Multi-thread. The production refcount cost on the source Buffer is
a cross-driver effect: many threads each constructing a
DictionaryVector that wraps the same file-cache-shared Buffer
issues 2 atomics per batch per thread on one cache line, and that
line bounces between L1 caches. The original benchmark cannot
reproduce this. Add runDictionaryMultiThread that spawns N worker
threads, each with its own ExecCtx and ExprSet (because Expr
evaluation is not thread-safe) but all evaluating against the
shared base FlatVectors built on the calling thread. Entry name
format: `MT_<funcName>(threads<n>_<rv>_<dvc>_<nipv>_<nullPct>
_bpb<n>)`. Sweep numThreads in {4, 16} and batchesPerBase in
{1, 100, 1000} for the 3 type pairs and the production
expression where the cross-driver pattern matters in prod
(BigintToVarchar, DateToVarchar, DateToTimestamp, DateFormatProd).
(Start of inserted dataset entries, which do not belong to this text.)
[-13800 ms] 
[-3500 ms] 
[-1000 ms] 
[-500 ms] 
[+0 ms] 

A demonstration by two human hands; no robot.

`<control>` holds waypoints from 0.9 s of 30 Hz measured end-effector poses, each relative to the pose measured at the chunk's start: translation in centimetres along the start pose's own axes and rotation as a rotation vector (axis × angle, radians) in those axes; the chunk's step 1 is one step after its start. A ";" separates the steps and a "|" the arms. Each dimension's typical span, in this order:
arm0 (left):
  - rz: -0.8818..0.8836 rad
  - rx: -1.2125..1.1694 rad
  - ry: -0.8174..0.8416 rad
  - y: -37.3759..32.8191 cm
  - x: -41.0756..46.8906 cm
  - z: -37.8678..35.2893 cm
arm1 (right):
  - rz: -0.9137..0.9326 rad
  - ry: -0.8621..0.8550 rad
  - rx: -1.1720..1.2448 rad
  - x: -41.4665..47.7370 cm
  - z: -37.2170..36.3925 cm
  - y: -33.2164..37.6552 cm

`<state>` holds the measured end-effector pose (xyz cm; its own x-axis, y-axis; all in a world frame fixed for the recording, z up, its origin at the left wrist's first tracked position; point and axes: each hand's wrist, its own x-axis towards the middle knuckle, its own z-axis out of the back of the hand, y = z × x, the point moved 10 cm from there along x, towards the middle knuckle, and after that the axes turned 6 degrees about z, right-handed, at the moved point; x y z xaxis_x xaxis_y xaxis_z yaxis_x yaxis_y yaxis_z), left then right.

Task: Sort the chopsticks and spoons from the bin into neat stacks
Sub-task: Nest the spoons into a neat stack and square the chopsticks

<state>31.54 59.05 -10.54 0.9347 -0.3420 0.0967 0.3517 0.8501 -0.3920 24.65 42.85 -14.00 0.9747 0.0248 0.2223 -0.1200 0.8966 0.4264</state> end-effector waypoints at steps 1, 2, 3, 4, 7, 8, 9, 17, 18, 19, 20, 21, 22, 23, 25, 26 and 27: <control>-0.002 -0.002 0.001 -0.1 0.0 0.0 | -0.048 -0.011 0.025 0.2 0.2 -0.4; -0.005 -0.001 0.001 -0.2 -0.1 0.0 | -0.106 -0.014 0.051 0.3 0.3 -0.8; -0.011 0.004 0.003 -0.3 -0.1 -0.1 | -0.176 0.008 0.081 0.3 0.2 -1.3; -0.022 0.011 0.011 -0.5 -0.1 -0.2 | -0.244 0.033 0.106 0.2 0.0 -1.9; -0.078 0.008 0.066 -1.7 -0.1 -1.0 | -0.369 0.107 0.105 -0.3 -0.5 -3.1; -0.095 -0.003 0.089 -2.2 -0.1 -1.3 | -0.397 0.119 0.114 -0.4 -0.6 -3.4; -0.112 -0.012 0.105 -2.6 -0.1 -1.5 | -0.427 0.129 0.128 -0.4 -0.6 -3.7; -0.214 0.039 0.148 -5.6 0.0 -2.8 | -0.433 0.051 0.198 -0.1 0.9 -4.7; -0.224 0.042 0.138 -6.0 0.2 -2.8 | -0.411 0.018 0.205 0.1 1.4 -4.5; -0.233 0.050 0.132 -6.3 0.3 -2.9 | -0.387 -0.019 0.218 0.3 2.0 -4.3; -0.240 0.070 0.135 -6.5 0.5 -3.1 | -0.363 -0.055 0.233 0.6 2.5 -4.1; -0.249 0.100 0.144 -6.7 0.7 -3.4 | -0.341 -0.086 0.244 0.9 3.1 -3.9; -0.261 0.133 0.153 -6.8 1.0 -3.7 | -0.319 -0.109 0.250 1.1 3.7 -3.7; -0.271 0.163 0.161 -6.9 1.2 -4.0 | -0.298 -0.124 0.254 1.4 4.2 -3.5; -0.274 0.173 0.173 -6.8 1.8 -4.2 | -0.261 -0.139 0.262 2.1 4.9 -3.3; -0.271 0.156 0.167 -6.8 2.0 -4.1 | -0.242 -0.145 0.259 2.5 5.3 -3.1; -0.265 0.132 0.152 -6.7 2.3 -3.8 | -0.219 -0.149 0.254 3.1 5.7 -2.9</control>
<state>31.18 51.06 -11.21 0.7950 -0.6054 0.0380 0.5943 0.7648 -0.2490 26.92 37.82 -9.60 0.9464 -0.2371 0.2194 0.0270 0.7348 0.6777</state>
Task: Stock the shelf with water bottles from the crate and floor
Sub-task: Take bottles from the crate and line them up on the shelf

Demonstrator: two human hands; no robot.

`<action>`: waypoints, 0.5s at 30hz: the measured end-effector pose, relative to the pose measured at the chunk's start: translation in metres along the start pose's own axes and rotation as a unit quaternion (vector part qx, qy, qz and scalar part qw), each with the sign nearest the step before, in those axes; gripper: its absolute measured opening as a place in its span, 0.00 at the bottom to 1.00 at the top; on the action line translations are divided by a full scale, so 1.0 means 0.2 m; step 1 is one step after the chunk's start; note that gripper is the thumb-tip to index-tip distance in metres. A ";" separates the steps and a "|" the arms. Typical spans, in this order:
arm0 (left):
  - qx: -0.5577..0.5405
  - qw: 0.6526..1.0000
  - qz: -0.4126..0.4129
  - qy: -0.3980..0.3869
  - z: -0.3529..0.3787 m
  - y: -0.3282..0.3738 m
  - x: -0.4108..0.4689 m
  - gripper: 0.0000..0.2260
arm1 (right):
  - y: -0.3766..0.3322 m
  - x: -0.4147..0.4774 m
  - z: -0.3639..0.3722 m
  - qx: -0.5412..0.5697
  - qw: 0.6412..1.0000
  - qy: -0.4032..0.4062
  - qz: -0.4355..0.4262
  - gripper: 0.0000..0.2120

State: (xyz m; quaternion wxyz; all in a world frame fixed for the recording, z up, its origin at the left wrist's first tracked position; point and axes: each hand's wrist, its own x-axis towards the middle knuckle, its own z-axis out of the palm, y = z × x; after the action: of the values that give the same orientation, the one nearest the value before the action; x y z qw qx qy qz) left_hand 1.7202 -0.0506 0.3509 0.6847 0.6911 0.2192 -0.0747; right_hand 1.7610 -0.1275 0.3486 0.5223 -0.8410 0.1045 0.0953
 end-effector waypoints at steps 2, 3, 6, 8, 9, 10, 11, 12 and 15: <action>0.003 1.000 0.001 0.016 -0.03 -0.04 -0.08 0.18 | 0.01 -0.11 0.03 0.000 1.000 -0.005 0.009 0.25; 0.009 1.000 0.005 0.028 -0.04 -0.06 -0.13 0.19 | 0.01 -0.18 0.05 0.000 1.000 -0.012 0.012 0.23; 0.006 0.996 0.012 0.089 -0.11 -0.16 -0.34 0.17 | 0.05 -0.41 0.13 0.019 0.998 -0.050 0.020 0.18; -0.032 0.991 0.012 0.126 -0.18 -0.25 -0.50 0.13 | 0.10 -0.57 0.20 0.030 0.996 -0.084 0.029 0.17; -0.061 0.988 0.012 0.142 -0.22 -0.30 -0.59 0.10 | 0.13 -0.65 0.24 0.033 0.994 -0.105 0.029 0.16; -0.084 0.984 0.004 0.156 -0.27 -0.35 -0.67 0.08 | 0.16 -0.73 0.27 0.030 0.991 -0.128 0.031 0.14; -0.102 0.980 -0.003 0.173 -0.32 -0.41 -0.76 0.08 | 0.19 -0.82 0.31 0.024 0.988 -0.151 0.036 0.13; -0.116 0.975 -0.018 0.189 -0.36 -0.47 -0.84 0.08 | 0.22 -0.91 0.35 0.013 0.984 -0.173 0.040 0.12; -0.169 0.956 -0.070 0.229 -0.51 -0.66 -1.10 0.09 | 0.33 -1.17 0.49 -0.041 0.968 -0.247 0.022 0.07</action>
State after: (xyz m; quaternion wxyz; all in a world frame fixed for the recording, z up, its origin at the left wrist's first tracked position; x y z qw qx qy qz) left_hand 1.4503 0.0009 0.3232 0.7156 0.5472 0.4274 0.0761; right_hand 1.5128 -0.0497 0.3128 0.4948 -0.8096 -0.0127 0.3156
Production expression. Add DICT_DateFormatProd /
FLAT_DateFormatProd / MT_DICT_DateFormatProd that exercise the
exact shape from the slow query that motivated this work:
date_format(CAST(date_trunc('day',
date_add('day', 0 - mod(((day_of_week(c0) % 7) - 1) + 7, 7),
c0)) AS timestamp), '%Y-%m-%d')
This is a DATE -> VARCHAR chain dominated by the date_format
result's stringBuffers_ refcount churn under evalWithMemo. Sweep
the same (rv, dvc) shapes as the alt entries; include both
single-base and _bpb sweeps so the cache-hit floor and the
realistic mix are both observable.
The original ~430 entries (single-base sweep across 5 type pairs +
flat baselines + nullPcts) are preserved unchanged so existing
measurements remain comparable.
Build and ran a representative subset of new entries
(DICT_BigintToVarchar/DICT_DateFormatProd at bpb=10, and
MT_DICT_DateFormatProd at threads=4/16) at --bm_min_iters=1 to
confirm correct registration and execution.